What you should do :: Your task is to repeat exactly the lines from the one with "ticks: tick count" through the end of the records, both included; please leave the pictures out.

Source records
******

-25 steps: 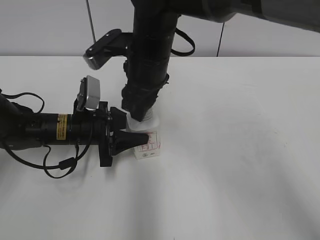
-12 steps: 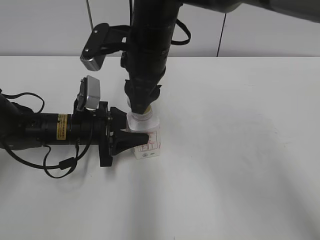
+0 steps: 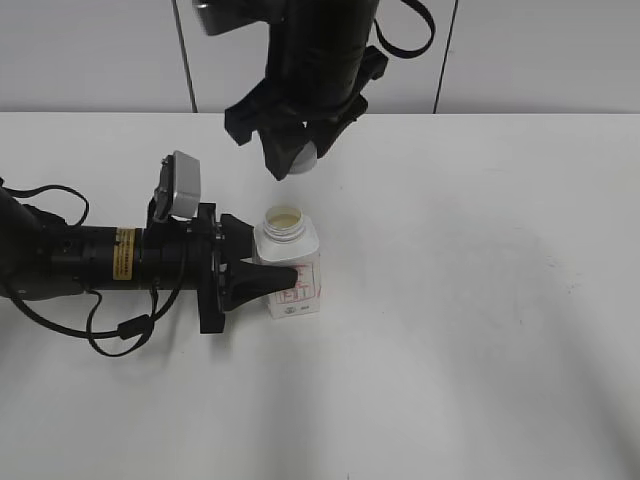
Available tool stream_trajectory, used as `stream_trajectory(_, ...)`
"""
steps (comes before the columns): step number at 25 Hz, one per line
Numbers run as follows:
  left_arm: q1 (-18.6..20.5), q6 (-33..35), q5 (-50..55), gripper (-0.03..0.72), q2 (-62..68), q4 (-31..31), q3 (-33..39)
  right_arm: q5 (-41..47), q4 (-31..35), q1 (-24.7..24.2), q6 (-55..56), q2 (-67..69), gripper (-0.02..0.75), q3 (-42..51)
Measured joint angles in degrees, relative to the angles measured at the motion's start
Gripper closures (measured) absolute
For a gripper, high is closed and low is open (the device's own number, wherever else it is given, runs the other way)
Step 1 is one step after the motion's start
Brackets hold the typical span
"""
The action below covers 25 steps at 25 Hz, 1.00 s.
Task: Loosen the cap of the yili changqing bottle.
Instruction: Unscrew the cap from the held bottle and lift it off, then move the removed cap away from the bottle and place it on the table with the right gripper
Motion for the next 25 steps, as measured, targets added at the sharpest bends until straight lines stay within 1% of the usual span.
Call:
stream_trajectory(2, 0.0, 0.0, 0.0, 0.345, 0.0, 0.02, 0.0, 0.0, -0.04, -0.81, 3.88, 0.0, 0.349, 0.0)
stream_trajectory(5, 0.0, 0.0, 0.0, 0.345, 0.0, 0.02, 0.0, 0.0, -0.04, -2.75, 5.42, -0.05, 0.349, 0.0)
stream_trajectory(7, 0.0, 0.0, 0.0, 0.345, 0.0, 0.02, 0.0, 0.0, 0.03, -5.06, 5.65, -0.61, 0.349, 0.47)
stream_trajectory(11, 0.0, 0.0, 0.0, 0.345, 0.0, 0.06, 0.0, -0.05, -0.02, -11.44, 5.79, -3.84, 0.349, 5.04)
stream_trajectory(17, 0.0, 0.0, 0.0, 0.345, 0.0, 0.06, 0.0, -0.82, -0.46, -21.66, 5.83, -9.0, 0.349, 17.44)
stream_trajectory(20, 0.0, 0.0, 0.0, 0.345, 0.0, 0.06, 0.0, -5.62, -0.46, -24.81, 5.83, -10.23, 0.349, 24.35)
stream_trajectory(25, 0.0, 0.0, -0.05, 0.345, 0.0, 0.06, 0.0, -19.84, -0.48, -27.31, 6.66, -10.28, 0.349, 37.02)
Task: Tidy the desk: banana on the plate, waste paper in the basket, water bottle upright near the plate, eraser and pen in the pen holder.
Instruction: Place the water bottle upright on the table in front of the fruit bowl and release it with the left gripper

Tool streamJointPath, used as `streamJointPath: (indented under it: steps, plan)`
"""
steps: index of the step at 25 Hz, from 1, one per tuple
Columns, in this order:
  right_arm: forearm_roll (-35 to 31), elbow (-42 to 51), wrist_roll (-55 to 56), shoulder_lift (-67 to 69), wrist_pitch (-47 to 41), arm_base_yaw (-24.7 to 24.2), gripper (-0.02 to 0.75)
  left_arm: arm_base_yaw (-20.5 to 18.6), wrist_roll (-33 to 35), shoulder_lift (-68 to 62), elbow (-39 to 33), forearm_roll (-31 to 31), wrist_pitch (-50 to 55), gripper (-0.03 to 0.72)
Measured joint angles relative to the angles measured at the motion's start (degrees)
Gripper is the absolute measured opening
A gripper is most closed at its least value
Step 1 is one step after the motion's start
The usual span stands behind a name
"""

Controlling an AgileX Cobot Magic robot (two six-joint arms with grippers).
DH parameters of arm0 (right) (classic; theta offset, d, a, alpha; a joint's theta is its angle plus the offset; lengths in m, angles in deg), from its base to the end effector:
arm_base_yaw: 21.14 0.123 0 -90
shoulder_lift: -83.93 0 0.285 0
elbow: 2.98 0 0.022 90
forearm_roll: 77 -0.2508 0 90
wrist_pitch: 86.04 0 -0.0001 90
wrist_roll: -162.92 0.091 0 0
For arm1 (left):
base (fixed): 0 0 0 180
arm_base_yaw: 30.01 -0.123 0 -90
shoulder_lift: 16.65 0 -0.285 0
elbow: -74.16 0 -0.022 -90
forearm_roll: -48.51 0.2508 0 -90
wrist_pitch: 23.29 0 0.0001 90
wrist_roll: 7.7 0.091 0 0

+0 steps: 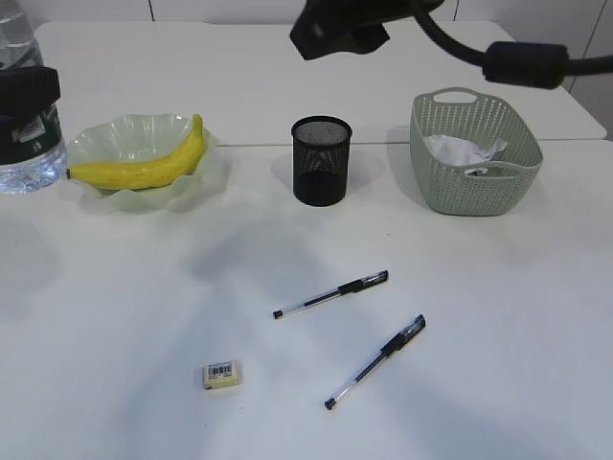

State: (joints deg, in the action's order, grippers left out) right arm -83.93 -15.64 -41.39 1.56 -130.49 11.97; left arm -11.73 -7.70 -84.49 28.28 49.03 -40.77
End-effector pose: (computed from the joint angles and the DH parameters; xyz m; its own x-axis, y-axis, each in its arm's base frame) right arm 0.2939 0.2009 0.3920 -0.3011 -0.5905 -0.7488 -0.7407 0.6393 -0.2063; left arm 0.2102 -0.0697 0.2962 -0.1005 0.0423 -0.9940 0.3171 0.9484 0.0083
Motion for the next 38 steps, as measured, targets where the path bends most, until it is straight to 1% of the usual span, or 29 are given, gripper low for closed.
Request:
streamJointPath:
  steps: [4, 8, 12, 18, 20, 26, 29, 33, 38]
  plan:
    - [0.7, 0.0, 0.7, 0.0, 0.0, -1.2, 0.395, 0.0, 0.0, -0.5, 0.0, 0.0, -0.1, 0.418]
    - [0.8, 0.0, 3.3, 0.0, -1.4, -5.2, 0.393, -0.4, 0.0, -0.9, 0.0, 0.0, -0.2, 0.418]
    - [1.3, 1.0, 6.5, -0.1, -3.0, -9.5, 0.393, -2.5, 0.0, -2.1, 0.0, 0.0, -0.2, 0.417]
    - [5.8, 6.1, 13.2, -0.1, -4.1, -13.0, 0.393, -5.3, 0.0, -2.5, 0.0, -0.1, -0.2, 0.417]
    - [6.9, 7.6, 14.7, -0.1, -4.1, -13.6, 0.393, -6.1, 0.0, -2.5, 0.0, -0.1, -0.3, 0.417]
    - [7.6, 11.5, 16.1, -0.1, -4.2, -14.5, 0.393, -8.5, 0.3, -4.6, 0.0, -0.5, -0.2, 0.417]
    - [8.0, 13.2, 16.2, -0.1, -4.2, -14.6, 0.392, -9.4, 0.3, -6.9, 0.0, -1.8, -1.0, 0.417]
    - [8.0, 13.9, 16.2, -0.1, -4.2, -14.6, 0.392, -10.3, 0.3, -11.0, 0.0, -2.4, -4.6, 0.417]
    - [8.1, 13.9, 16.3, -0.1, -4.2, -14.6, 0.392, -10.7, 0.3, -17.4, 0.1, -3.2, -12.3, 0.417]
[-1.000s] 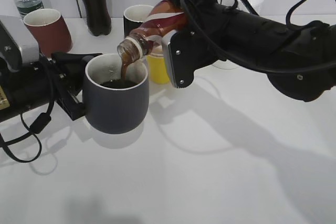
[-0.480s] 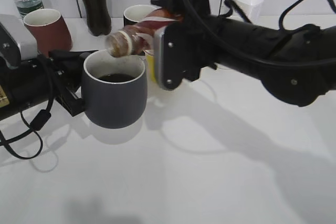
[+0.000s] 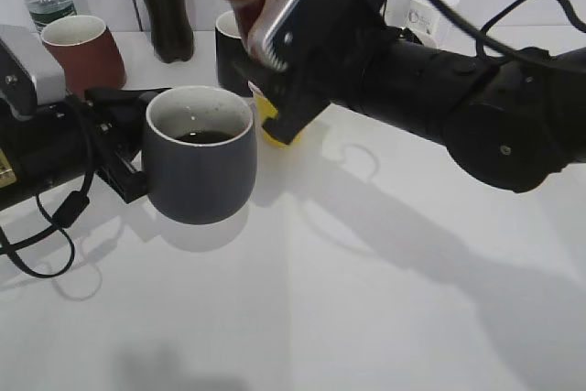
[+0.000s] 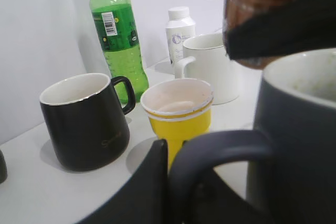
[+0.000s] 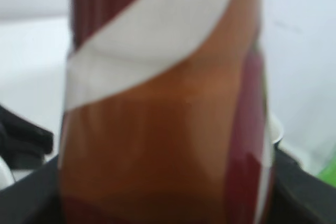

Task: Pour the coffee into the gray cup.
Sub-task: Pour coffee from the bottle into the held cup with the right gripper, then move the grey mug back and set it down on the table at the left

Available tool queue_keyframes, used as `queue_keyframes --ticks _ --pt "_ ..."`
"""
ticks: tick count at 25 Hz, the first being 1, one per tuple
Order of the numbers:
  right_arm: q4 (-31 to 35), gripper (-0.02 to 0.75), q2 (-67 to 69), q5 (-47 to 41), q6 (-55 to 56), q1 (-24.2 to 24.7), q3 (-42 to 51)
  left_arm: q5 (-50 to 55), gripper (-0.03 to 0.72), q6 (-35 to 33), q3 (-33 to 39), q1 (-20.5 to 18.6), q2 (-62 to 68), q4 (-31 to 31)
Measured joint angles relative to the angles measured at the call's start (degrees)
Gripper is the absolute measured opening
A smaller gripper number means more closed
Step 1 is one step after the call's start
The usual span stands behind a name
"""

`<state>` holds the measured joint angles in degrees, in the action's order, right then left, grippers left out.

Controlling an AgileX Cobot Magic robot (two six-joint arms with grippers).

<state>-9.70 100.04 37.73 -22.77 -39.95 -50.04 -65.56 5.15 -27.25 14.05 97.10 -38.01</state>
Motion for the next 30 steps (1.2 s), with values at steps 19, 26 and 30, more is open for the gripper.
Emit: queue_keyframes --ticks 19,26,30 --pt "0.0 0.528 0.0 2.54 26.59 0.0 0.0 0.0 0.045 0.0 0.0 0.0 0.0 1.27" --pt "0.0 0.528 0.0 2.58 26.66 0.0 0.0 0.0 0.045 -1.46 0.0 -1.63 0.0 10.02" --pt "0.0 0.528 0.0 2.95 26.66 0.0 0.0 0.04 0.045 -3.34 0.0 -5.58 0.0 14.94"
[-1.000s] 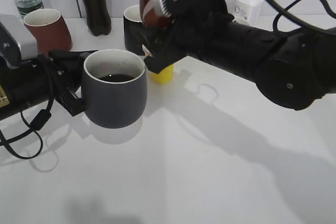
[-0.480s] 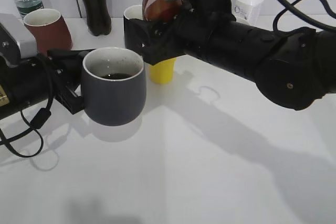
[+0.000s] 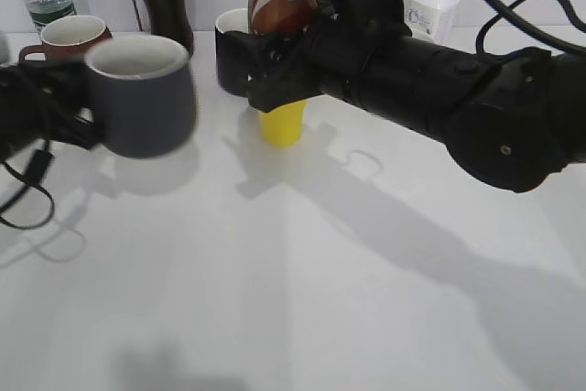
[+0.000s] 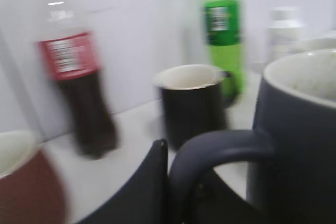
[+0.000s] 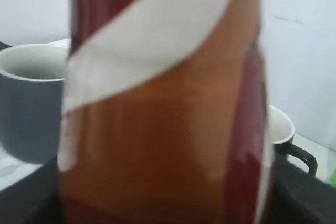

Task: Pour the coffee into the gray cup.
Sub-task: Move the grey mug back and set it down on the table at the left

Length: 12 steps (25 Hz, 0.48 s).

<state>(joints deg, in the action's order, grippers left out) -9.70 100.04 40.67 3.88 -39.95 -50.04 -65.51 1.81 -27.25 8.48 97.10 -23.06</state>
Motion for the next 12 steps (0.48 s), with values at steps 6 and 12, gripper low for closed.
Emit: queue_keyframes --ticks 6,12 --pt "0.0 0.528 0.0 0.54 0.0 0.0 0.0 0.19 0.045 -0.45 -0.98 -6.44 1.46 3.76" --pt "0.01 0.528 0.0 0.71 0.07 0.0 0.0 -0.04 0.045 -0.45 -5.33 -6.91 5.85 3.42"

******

Solution to this task ::
ticks: tick count at 25 Hz, the first being 1, one per tuple
Order of the numbers:
  right_arm: q4 (-31 to 35), gripper (-0.02 to 0.75), q2 (-67 to 69), q5 (-47 to 41), q6 (-55 to 56), q1 (-24.2 to 24.7), q3 (-42 to 51)
  left_arm: q5 (-50 to 55), gripper (-0.03 to 0.72), q6 (-35 to 33), q3 (-33 to 39), q1 (-20.5 to 18.6), q2 (-62 to 68), q4 (-31 to 31)
Measured joint angles relative to the angles measured at the call's start (degrees)
Gripper is the absolute measured opening
A smaller gripper number means more closed
Step 1 is one step after the call's start
The usual span stands behind a name
"""

`<state>` holds the measured joint angles in degrees, in the action's order, right then left, grippers left out.

Controlling an AgileX Cobot Magic robot (two six-joint arms with grippers).

<state>-9.70 100.04 37.73 -22.77 -39.95 -50.04 -65.56 5.15 -27.25 14.05 97.10 -38.01</state>
Motion for the next 30 steps (1.2 s), with values at steps 19, 26 and 30, more is open for the gripper.
Emit: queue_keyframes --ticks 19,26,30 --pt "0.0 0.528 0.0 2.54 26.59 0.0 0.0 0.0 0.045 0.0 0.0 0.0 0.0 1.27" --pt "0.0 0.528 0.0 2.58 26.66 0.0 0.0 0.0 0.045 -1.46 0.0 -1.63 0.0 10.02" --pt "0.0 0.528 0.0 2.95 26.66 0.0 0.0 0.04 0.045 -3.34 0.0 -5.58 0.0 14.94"
[-1.000s] 
[-0.480s] 
[+0.000s] 
[+0.000s] 
[+0.000s] 

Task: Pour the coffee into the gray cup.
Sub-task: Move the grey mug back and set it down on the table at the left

Length: 12 steps (25 Hz, 0.48 s).

<state>(joints deg, in the action's order, grippers left out) -9.70 100.04 40.67 3.88 -39.95 -50.04 -65.51 1.81 -27.25 8.48 97.10 -23.06</state>
Motion for the next 12 steps (0.48 s), with values at steps 6 and 12, gripper low for closed.
Emit: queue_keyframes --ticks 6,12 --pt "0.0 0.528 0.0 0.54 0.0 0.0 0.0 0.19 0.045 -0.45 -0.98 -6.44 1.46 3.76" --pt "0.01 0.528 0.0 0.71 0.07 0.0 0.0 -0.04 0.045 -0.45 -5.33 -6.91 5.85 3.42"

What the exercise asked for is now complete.